◆ **To do**:
Without including any images, output the listing below exactly.

START Material for this exercise

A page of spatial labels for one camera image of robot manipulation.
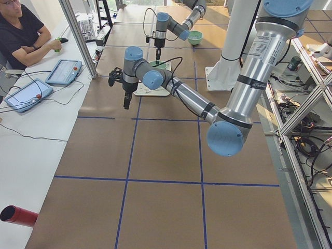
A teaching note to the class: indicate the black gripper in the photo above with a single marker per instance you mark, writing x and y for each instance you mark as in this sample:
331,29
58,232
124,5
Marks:
158,43
128,88

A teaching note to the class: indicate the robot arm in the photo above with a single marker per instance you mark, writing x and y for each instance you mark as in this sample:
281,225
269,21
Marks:
165,22
257,34

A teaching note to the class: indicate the green bowl with ice cubes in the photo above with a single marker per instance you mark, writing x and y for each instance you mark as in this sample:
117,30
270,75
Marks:
195,37

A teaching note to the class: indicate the blue teach pendant far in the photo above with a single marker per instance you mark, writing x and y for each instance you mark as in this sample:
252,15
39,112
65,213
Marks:
64,72

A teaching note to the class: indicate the blue teach pendant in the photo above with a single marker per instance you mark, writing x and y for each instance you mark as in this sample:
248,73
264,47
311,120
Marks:
64,72
28,96

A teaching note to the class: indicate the black keyboard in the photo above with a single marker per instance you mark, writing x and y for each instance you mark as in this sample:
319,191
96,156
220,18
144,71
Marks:
86,29

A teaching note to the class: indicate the blue teach pendant near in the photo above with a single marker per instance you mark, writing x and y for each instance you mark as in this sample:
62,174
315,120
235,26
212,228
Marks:
28,96

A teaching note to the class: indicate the seated person in black shirt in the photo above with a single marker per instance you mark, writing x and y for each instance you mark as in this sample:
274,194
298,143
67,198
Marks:
25,40

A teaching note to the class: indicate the green power box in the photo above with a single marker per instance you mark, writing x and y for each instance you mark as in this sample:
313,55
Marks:
294,63

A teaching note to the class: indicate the red cylinder tube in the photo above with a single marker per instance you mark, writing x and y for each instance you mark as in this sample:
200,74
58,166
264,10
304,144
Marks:
17,215

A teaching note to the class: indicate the aluminium frame rail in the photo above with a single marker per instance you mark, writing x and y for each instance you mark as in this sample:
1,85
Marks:
71,19

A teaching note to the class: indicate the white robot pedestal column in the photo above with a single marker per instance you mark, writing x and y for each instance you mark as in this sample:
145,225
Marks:
242,16

END Material for this exercise

◆ **Finished task**:
A page of spatial labels for one camera image of robot manipulation.
A teaching note to the class: indicate the black gripper in the photo above with a single marker per instance you mark, writing x and y for each instance you mark as in this sample:
331,29
58,232
124,5
Marks:
158,43
128,88

A teaching note to the class: indicate the robot arm in the photo above with a single marker per instance you mark, writing x and y for each instance you mark as in this sample:
281,225
269,21
Marks:
165,22
257,34

A teaching note to the class: indicate the green bowl with ice cubes in the photo above with a single marker per instance you mark, writing x and y for each instance you mark as in this sample:
117,30
270,75
Marks:
195,37

A teaching note to the class: indicate the blue teach pendant far in the photo above with a single marker per instance you mark, writing x and y for each instance you mark as in this sample:
252,15
39,112
65,213
Marks:
64,72

A teaching note to the class: indicate the blue teach pendant in the photo above with a single marker per instance you mark, writing x and y for each instance you mark as in this sample:
248,73
264,47
311,120
Marks:
64,72
28,96

A teaching note to the class: indicate the black keyboard in the photo above with a single marker per instance you mark, writing x and y for each instance you mark as in this sample:
319,191
96,156
220,18
144,71
Marks:
86,29

A teaching note to the class: indicate the blue teach pendant near in the photo above with a single marker per instance you mark, writing x and y for each instance you mark as in this sample:
62,174
315,120
235,26
212,228
Marks:
28,96

A teaching note to the class: indicate the seated person in black shirt in the photo above with a single marker per instance you mark, writing x and y for each instance you mark as in this sample:
274,194
298,143
67,198
Marks:
25,40

A teaching note to the class: indicate the green power box in the photo above with a single marker per instance you mark, writing x and y for each instance you mark as in this sample:
313,55
Marks:
294,63

A teaching note to the class: indicate the red cylinder tube in the photo above with a single marker per instance you mark, writing x and y for each instance you mark as in this sample:
200,74
58,166
264,10
304,144
Marks:
17,215

A teaching note to the class: indicate the aluminium frame rail in the photo above with a single marker per instance you mark, writing x and y for each instance you mark as in this sample:
1,85
Marks:
71,19

A teaching note to the class: indicate the white robot pedestal column in the photo above with a single marker per instance you mark, writing x and y for each instance you mark as in this sample:
145,225
Marks:
242,16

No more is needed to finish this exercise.